不过,我还真就偏偏是个例外,倒不是说我并非是犯人,而是我犯罪的类型和其他人不一样。
在满是杀人犯,恶行伤人犯的六三监狱内,我独一份。
而且我并不是没和秦姨聊过天,她因为看了报纸,对上面关于我的报道好奇,和我聊过那么几句的,虽然谈不上有什么好感,但至少没流露出什么明确的恶意来。
在这种情况下,我还是有把握在和她交流一段时间后,获取她的好感和一定程度的信任的。
至于怎么才能和她说上话,就得另想路子了。
我和她唯一的相处环境,就只能是在食堂二楼的教室,可我只要是去教室,戴高帽和大老粗又必定会有一个人在边上盯着。
还是有点难度。
我正想着呢,监室的铁门被拍响了。
估摸着是到了晚饭的时间点了,戴高帽这次敲门就比之前温柔了不老少了。
刚跟着他下到一楼,外出劳改的犯人和在监狱内劳改的犯人也都回来了。
两伙人汇聚在一起,还是有点明显的,在监狱内劳改的那一批精神头比较足,穿的囚服虽说旧但不至于脏,去采石场的这帮犯人那就完全是另外一副样子了,有一个算一个,垂头丧气的,衣服上灰了吧唧的,活像是在泥地里打滚出来的。
我在人群中搜索着龙哥五人的身影,五个落在犯人的最后方,佝偻着腰,都比平时矮了一头,看表情都有点麻木了,生无可恋的样子。
老癞腿不知道咋了,一瘸一拐的,边上的大国和瘦猴也大差不差,走路踉踉跄跄的,裤腿位置被划开了,里面的料子都翻出来了一点。
龙哥和小曲两人也没比他们强上多少,边走边捏胳膊,显然是累坏了。
知道采石场的活累,但他们五个又不是第一天去,不至于成了这副样子,我估计应该是大老粗给他们上强度了,一个人干一个半人的活,乃至两个人的活。
不过至少没被其他犯人找机会下黑手给揍一顿,属实是不幸中的万幸了。
今晚上的饭菜还是没啥油水,大米饭有点发硬,米也像是陈米,吃嘴里的口感磨磨唧唧的,说不上来的难受。

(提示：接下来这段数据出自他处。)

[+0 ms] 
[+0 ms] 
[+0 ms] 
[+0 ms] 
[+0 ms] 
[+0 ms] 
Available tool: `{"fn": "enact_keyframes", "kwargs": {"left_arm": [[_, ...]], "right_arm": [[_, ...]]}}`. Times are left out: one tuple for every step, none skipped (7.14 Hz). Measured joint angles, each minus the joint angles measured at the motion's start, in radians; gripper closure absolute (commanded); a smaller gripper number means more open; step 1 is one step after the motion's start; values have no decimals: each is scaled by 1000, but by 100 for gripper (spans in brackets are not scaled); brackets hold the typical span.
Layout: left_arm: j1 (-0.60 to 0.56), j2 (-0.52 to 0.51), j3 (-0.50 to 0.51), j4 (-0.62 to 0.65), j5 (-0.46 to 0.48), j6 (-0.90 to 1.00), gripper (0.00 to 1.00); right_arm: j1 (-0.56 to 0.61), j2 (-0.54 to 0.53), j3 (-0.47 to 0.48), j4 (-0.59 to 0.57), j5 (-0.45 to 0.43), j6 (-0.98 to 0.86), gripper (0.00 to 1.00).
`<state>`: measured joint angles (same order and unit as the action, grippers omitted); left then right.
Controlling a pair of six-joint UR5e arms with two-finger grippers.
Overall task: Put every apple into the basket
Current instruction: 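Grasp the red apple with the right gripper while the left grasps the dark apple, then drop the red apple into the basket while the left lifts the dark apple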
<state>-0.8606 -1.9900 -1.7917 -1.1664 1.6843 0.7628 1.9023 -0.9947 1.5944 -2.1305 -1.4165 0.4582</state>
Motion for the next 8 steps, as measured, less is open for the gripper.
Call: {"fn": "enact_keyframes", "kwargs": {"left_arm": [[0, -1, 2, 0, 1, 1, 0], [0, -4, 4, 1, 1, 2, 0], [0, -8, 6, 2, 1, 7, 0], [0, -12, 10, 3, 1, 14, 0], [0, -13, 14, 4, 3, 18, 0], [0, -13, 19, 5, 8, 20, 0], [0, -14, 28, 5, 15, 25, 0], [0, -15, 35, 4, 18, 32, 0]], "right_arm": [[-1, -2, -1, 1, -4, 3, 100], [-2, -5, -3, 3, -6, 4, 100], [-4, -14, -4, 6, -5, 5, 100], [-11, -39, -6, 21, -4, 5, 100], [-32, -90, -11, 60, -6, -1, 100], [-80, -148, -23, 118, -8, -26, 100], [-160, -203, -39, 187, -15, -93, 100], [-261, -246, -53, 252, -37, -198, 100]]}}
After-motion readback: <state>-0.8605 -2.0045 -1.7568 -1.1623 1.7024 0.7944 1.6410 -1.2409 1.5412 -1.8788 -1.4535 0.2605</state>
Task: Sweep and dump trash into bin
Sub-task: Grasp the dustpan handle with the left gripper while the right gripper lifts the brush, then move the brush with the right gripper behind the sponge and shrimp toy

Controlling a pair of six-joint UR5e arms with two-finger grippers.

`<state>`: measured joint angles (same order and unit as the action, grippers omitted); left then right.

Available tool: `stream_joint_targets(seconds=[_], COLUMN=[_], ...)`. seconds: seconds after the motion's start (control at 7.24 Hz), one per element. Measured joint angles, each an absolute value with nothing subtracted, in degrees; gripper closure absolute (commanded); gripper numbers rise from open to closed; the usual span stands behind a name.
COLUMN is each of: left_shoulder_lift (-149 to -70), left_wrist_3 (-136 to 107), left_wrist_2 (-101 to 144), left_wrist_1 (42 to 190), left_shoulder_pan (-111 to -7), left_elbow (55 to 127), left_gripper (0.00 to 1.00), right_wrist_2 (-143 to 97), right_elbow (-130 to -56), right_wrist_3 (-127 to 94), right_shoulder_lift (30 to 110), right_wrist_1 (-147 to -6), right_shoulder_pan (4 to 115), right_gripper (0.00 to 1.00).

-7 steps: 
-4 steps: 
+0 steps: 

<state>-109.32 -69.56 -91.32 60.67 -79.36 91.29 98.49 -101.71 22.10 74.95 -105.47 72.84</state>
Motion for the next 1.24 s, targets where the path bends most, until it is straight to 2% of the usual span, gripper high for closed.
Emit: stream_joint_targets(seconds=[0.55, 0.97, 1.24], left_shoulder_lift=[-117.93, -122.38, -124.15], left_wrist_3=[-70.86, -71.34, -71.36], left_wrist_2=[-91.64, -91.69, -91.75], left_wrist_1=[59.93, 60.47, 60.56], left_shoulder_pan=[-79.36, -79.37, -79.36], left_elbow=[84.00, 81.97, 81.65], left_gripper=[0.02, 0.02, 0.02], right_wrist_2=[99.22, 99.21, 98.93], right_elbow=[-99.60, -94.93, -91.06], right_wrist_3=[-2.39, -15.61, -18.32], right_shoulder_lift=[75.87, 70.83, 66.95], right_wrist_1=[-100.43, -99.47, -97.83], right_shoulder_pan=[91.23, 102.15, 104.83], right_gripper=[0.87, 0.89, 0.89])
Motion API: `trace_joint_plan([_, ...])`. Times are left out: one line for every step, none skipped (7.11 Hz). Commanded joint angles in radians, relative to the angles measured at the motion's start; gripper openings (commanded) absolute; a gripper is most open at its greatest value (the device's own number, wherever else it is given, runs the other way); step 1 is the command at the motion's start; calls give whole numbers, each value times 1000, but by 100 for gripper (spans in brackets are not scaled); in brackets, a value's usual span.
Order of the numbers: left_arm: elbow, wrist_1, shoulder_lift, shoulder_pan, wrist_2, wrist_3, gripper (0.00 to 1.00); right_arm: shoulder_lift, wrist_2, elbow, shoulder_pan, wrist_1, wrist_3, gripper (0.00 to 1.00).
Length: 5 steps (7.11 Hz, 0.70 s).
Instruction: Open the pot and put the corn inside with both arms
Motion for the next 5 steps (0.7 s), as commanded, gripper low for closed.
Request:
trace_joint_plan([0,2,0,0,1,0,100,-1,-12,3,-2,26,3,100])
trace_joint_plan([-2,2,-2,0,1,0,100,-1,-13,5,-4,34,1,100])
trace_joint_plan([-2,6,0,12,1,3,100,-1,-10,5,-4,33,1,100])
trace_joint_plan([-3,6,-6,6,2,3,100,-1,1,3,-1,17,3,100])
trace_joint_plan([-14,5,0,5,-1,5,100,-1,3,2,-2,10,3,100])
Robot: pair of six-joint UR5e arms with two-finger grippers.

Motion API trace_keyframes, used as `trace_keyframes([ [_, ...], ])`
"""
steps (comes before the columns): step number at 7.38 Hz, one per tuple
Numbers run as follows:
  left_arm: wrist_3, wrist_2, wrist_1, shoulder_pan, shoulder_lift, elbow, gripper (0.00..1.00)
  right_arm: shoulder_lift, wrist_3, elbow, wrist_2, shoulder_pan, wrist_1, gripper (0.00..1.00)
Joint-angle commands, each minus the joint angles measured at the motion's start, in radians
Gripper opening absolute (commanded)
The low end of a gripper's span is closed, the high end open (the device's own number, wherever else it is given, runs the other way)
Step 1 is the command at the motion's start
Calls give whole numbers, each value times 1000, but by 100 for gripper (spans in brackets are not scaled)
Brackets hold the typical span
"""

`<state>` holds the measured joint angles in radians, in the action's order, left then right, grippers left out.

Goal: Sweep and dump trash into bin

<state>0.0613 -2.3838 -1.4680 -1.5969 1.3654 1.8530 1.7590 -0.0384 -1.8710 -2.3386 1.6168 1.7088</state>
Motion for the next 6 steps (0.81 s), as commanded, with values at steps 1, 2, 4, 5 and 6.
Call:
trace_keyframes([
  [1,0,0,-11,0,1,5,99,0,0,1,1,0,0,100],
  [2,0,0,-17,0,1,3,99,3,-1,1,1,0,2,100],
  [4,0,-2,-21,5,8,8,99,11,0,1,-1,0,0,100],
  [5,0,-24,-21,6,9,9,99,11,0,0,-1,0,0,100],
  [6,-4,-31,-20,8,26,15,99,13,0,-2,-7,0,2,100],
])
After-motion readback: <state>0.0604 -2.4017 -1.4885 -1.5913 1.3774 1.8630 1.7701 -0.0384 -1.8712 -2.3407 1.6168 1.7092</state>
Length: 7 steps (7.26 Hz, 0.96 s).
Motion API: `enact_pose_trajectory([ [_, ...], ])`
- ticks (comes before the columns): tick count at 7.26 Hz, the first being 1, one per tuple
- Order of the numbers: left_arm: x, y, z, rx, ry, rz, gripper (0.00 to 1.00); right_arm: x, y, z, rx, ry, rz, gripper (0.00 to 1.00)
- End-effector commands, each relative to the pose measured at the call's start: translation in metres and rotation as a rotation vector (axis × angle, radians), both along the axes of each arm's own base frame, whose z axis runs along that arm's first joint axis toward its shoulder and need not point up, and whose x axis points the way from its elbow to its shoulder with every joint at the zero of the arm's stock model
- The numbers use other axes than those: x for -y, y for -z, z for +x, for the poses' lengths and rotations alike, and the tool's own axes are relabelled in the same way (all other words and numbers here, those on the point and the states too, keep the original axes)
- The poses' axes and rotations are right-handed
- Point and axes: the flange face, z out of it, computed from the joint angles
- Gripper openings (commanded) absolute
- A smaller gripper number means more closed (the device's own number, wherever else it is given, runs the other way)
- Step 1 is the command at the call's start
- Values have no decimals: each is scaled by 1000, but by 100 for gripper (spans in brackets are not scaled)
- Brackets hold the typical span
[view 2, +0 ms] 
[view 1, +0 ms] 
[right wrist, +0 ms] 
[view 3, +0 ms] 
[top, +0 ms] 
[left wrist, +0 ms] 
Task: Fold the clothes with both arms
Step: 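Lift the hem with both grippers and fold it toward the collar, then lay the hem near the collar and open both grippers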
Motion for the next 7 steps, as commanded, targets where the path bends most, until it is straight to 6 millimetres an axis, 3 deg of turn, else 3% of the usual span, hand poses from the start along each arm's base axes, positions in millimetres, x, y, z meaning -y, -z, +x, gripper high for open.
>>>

白水煮的大白菜,一人打了一大勺,汤汤水水的,就是一点油花没有。
腌的黄瓜咸菜一人三两条,手指头长度。
唯一的荤腥就是一个鸡蛋了。
吃饭的时候,我还有龙哥,小曲,老癞坐一桌,紧挨着我们的桌子,坐着大国和瘦猴。
另外两个空着的位置,坐的不是犯人,而是戴高帽和大老粗。
这待遇!
简直了……
他们俩在那坐着,指定是没办法说话了。
他们五个闷着头一顿吃,恨不得把碗都塞肚子里。
我把自己的饭分给他们,鸡蛋也用筷子捣碎,一人分了点。
戴高帽和大老粗扫了一眼,并没有阻止。
这两尊大神往这一镇,周围的犯人也都不敢说话,就只剩下稀里哗啦的吃饭声儿。
我们不敢吭声,戴高帽和大老粗倒是聊开了。
和戴高帽聊了一上午,知道他和大老粗没有面上这么和气,暗地里都较着劲呢。
可说起话来,就在那称兄道弟起来了。
一口一个哥,一口一个弟的。
聊的东西没啥营养,和监狱里的事情毫无关系,我听了几耳朵也就没再继续听了。
吃过饭就又到了犯人自主学习,自我教育的环节。
从食堂上二楼。
戴高帽回去休息了,和大老粗换了岗。
这俩人,真是不把规章制度当一回事!
别人轮岗都得严格地遵循时间,他们俩倒好,想换岗就换岗了。
视监狱的规章制度如无物,我唾弃这种行为。
我当然希望是戴高帽监督了,他现在不会盯那么严,那么死,大老粗可就不一样了。
可没办法。
进了教室,秦姨就还坐在最后面。
当天的报纸如期发了下来,大老粗拿了一张端正地坐在讲台上,拿着报纸看了起来,倒是没对我投来太多的目光。
我们监室六个人,两两一排,竖着挨成三排。
坐在我边上的是龙哥,眼见大老粗在看报纸,苦着脸和我低声唠叨起来,“你是不知道啊,这狗杂种要把我们给累死了。”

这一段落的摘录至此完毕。